Para los transportistas, el problema no solo recae en la falta de médicos dictaminadores, es la señal más visible de un sistema detenido. La plataforma digital, imposibilitada para generar órdenes de pago, sumó un obstáculo adicional que dejó a los operadores atrapados entre la demanda de movilidad y la imposibilidad de cumplir con la norma. LaDirección General de Autotransporte Federal, que el año pasado registró 380 mil trámites de licencia a nivel nacional, mantiene bloqueada la renovación de las cinco categorías en la comarca.
El impacto empresarial tampoco es menor. Las compañías advirtieron que circular con documentos vencidos implica que los seguros pueden quedar inhabilitados ante cualquier siniestro, un riesgo que no están dispuestas a seguir absorbiendo. En la entidad, donde el transporte federal mueve más del 60 por ciento de la carga comercial regional, la suspensión del trámite golpea la cadena logística y encarece las operaciones diarias.
Ante la falta de respuesta, los líderes transportistas del Soconusco comenzaron a organizarse para protestar y exigir solución inmediata. Consideraron inaceptable que un estado con uno de los corredores de carga más dinámicos del sureste permanezca sin personal médico acreditado. La crisis, aseguraron, es el síntoma de una desatención prolongada que ya traspasó el ámbito burocrático.

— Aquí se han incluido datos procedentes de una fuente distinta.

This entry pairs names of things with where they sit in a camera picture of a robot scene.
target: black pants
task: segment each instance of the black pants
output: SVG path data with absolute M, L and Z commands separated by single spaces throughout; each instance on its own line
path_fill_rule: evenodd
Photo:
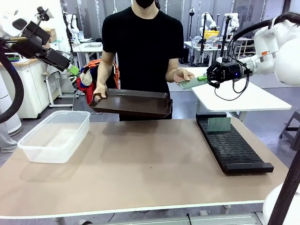
M 119 114 L 120 121 L 148 121 L 148 120 L 171 120 L 172 119 L 172 111 L 171 114 L 165 118 L 157 118 L 157 117 L 143 117 L 143 116 L 130 116 L 130 115 L 121 115 Z

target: black slotted rack
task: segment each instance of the black slotted rack
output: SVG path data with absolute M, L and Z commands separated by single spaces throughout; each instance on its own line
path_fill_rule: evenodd
M 225 174 L 271 173 L 274 167 L 265 163 L 231 125 L 230 131 L 208 132 L 208 119 L 197 119 L 207 143 Z

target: black stool
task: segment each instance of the black stool
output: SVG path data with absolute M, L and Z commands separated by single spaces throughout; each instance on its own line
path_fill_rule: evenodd
M 295 111 L 294 112 L 293 116 L 290 118 L 289 122 L 287 123 L 286 127 L 282 131 L 282 133 L 279 136 L 279 138 L 282 138 L 282 135 L 286 136 L 287 139 L 289 139 L 289 141 L 292 142 L 291 149 L 292 150 L 300 150 L 300 129 L 299 129 L 299 127 L 289 127 L 293 119 L 295 119 L 298 122 L 300 122 L 300 111 Z M 290 135 L 288 133 L 288 131 L 295 131 L 295 132 L 297 132 L 296 136 L 293 137 L 292 135 Z

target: floor
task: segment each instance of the floor
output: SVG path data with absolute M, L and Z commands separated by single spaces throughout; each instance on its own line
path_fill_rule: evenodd
M 267 112 L 249 112 L 245 119 L 245 125 L 256 134 L 259 139 L 264 142 L 269 149 L 274 152 L 281 161 L 290 166 L 295 152 L 290 150 L 290 143 L 283 138 L 278 139 L 279 134 L 283 130 L 285 123 L 290 119 L 295 110 L 300 108 L 300 88 L 273 88 L 266 89 L 269 93 L 281 98 L 292 105 L 289 111 L 267 111 Z M 191 91 L 172 92 L 171 97 L 174 100 L 174 119 L 189 119 L 195 117 L 196 97 Z M 57 108 L 46 109 L 42 114 L 42 119 L 58 110 Z M 70 110 L 70 108 L 60 108 L 59 110 Z M 74 110 L 91 111 L 84 97 L 75 100 Z M 14 136 L 18 141 L 28 131 L 35 127 L 41 120 L 22 120 L 23 131 Z M 92 115 L 91 122 L 97 121 L 118 121 L 118 116 L 114 114 L 103 113 L 101 115 Z M 0 166 L 10 157 L 11 154 L 0 154 Z M 262 211 L 262 204 L 245 204 L 233 205 L 230 213 L 247 213 L 253 211 Z M 129 212 L 116 213 L 110 223 L 120 223 L 137 219 L 149 218 L 168 218 L 168 217 L 185 217 L 187 213 L 191 216 L 199 215 L 201 210 L 207 210 L 211 215 L 219 214 L 222 207 L 202 207 L 190 209 L 173 209 L 173 210 L 154 210 L 150 212 Z M 93 223 L 107 223 L 113 214 L 91 215 L 85 217 L 68 217 L 67 225 L 76 225 L 80 219 L 86 219 Z M 33 219 L 33 220 L 0 220 L 1 225 L 52 225 L 55 224 L 53 219 Z

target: tray handle
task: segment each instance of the tray handle
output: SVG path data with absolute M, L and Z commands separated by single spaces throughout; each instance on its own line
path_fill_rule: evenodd
M 167 102 L 167 109 L 171 108 L 172 105 L 173 105 L 173 100 L 169 99 L 168 102 Z
M 96 97 L 96 96 L 99 96 L 99 97 L 100 97 L 100 99 L 99 99 L 98 101 L 95 101 L 95 97 Z M 95 107 L 101 99 L 102 99 L 102 96 L 101 96 L 100 93 L 94 94 L 94 95 L 93 95 L 93 98 L 92 98 L 92 101 L 91 101 L 91 103 L 90 103 L 89 106 L 90 106 L 90 107 Z

Mientras la SICT sostiene que la falta de médicos es el principal obstáculo, los operadores advirtieron que la situación reflejó un problema estructural que amenaza la seguridad en carretera y la estabilidad laboral del sector. En el territorio, donde el transporte representa el sustento de más de 35 mil familias, la exigencia es clara, respuestas inmediatas para volver a trabajar sin la sombra de la irregularidad.